**Requirement:**
All of the data must be returned word for word.

Stored items from a collection
_ _ _ _ _
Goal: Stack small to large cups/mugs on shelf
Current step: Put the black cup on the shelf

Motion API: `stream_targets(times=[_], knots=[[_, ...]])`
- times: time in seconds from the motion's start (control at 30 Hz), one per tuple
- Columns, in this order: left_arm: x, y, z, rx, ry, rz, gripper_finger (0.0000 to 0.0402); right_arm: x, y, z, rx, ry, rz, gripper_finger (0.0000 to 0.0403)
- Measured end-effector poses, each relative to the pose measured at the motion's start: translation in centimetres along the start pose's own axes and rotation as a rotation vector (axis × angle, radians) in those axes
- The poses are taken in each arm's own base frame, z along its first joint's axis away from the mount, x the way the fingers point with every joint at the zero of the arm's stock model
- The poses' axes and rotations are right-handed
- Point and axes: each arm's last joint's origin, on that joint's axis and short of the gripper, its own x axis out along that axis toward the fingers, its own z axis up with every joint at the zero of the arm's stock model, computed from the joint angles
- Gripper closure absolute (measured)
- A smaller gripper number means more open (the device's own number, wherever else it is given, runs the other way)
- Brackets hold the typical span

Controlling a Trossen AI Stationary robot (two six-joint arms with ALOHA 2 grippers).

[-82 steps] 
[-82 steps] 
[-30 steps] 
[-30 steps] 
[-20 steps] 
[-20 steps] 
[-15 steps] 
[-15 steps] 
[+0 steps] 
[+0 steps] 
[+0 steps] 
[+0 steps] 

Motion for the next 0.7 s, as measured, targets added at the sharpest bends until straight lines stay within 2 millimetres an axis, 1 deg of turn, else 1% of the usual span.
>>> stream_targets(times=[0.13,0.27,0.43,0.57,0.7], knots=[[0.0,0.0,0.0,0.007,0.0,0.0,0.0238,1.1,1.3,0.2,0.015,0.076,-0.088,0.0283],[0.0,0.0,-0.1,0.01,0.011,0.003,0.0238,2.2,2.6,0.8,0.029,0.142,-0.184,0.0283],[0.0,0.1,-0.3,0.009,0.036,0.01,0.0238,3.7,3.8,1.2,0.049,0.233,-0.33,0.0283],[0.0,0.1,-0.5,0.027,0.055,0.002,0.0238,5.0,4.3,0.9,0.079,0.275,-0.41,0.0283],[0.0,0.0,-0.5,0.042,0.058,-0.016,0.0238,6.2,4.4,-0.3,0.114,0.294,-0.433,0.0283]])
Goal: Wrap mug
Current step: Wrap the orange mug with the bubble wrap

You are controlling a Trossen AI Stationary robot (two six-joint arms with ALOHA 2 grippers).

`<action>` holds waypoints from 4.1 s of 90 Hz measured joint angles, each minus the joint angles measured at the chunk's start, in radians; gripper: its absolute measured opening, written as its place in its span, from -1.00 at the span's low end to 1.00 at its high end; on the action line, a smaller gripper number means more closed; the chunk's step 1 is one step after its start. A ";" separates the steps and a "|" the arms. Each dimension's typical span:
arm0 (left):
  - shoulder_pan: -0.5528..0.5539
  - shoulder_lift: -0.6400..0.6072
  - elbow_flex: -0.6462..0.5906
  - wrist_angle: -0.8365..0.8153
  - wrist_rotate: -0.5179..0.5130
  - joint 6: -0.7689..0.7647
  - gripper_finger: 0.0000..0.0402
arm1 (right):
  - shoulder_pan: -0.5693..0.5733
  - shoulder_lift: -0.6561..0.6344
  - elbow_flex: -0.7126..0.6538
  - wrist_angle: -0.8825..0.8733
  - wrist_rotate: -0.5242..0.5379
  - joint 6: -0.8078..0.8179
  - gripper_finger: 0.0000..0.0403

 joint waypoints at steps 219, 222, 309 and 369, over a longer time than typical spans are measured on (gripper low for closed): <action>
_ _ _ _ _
**Answer to this exercise:**
Goal: Stack small to large cups/mugs on shelf
Current step: Put the black cup on the shelf

Motion API: `stream_targets(times=[_], knots=[[_, ...]])`
- times: time in seconds from the motion's start (control at 30 Hz), one per tuple
- Columns, in this order: left_arm: x, y, z, rx, ry, rz, gripper_finger (0.0000 to 0.0402); right_arm: x, y, z, rx, ry, rz, gripper_finger (0.0000 to 0.0403)
- Measured end-effector poses, each relative to the pose measured at the motion's start: translation in centimetres along the start pose's own axes and rotation as a rotation vector (axis × angle, radians) in those axes
- The poses are taken in each arm's own base frame, z along its first joint's axis away from the mount, x the way the fingers point with every joint at the zero of the arm's stock model
- The poses' axes and rotations are right-handed
- Point and axes: each arm's last joint's origin, on that joint's axis and short of the gripper, its own x axis out along that axis toward the fingers, its own z axis up with every joint at the zero of the arm's stock model, computed from the joint angles
- Gripper closure absolute (measured)
- A smaller gripper number means more open (the device's own number, wherever else it is given, runs the other way)
- Brackets hold the typical span

Controlling a Trossen AI Stationary robot (two six-joint arms with ALOHA 2 grippers).

[-82 steps] 
[-82 steps] 
[-30 steps] 
[-30 steps] 
[-20 steps] 
[-20 steps] 
[-15 steps] 
[-15 steps] 
[+0 steps] 
[+0 steps] 
[+0 steps] 
[+0 steps] 

Motion for the next 0.7 s, as measured, targets added at the sharpest bends until straight lines stay within 2 millimetres an axis, 1 deg of turn, else 1% of the usual span.
>>> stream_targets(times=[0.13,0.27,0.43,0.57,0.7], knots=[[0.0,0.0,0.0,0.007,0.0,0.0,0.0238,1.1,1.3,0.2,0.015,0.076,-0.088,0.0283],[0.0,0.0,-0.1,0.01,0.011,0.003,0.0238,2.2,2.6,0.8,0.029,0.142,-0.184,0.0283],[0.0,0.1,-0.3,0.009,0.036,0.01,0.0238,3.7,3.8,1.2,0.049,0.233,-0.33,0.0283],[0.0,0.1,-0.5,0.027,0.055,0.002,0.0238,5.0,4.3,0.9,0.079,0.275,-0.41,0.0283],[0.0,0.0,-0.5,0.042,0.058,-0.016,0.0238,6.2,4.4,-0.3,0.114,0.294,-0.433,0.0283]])
Goal: Wrap mug
Current step: Wrap the orange mug with the bubble wrap

You are controlling a Trossen AI Stationary robot (two six-joint arms with ALOHA 2 grippers).

`<action>` holds waypoints from 4.1 s of 90 Hz measured joint angles, each minus the joint angles measured at the chunk's start, in radians; gripper: its absolute measured opening, written as its place in its span, from -1.00 at the span's low end to 1.00 at its high end; on the action line, a smaller gripper number means more closed; the chunk's step 1 is one step after its start. A ";" separates the steps and a "|" the arms. Each dimension's typical span:
arm0 (left):
  - shoulder_pan: -0.5528..0.5539
  - shoulder_lift: -0.6400..0.6072
  - elbow_flex: -0.6462..0.5906
  - wrist_angle: -0.8365..0.8153
  - wrist_rotate: -0.5179..0.5130
  - joint 6: -0.7689..0.7647
  - gripper_finger: 0.0000..0.0402
arm1 (right):
  - shoulder_pan: -0.5693..0.5733
  - shoulder_lift: -0.6561..0.6344
  - elbow_flex: -0.7126..0.6538
  - wrist_angle: -0.8825..0.8733
  - wrist_rotate: -0.5242..0.5379
  - joint 6: -0.8078..0.8179
  - gripper_finger: 0.0000..0.0403

 joint waypoints at steps 219, 222, 309 and 369, over a longer time than typical spans are measured on (gripper low for closed): <action>

The exercise is done, with nothing left to add.